* **Aim of the task**:
Would you output all the data exactly as it stands?

* **Given information**:
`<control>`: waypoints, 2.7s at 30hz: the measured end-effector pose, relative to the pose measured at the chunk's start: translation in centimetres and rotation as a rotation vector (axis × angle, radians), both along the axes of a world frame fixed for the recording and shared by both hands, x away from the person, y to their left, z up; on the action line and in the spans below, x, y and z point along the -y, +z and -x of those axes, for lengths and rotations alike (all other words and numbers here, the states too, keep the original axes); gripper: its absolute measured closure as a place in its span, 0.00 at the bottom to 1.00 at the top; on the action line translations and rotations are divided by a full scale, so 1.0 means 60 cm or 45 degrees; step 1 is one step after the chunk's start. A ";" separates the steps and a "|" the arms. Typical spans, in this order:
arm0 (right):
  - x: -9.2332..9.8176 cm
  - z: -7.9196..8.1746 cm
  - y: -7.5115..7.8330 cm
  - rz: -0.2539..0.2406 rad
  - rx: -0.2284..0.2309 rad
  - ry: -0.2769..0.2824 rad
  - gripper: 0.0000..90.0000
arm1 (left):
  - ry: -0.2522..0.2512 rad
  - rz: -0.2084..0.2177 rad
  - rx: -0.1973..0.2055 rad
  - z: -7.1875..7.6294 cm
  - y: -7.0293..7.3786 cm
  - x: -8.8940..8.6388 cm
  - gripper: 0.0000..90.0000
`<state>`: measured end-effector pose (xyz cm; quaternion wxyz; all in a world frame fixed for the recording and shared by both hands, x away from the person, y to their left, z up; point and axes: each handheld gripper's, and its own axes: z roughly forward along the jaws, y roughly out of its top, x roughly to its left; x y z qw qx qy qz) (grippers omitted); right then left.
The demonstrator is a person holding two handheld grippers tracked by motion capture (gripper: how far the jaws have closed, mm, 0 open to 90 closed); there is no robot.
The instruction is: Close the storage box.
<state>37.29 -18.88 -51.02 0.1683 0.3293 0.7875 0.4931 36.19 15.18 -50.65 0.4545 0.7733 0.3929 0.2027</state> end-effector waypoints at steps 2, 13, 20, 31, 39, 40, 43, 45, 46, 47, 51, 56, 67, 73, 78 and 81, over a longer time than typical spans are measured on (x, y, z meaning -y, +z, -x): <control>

* **Result of the task**:
`<control>`: waypoints, 2.7s at 30hz: the measured end-effector pose, relative to the pose measured at the chunk's start: translation in centimetres and rotation as a rotation vector (axis × angle, radians), both along the axes of a world frame fixed for the recording and shared by both hands, x away from the person, y to their left, z up; on the action line and in the spans below, x, y and z point along the -y, +z and -x of those axes, for lengths and rotations alike (all other words and numbers here, the states too, keep the original axes); gripper: its absolute measured closure as a place in its span, 0.00 at the bottom to 1.00 at the top; on the action line translations and rotations are divided by a full scale, so 1.0 means 60 cm or 45 degrees; step 1 is one step after the chunk's start. A ";" separates the steps and a "|" the arms. Typical spans, in this order:
arm0 (right):
  - x: -9.2332..9.8176 cm
  - z: -7.9196..8.1746 cm
  - y: -7.5115..7.8330 cm
  - rz: -0.2539..0.2406 rad
  - rx: -0.2284..0.2309 rad
  - ry: -0.2769..0.2824 rad
  - gripper: 0.0000..90.0000
arm1 (left):
  - ry: -0.2522..0.2512 rad
  - rz: -0.2084..0.2177 rad
  - rx: -0.1973..0.2055 rad
  - z: -7.1875..7.6294 cm
  - y: -7.0293..7.3786 cm
  - x: -8.8940..8.6388 cm
  - gripper: 0.0000..90.0000
`<state>`: measured end-effector pose (xyz cm; quaternion wxyz; all in a world frame fixed for the recording and shared by both hands, x away from the person, y to their left, z up; point and axes: each handheld gripper's, and its own axes: z roughly forward along the jaws, y roughly out of its top, x roughly to its left; x y z qw qx qy qz) (grippers omitted); right then left.
The demonstrator is a person holding two handheld grippers tracked by motion capture (gripper: how far the jaws have closed, mm, 0 open to 90 closed); there is no robot.
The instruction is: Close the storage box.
<state>37.29 -18.88 -51.02 0.1683 0.3293 0.7875 0.4931 36.19 15.18 -50.65 0.4545 0.7733 0.3929 0.2027</state> end-effector waypoints at steps 2, 13, 20, 31, 39, 40, 43, 45, 46, 47, 51, 56, 67, 73, 78 and 81, over a longer time than typical spans are measured on (x, y, z meaning -y, +z, -x): <control>

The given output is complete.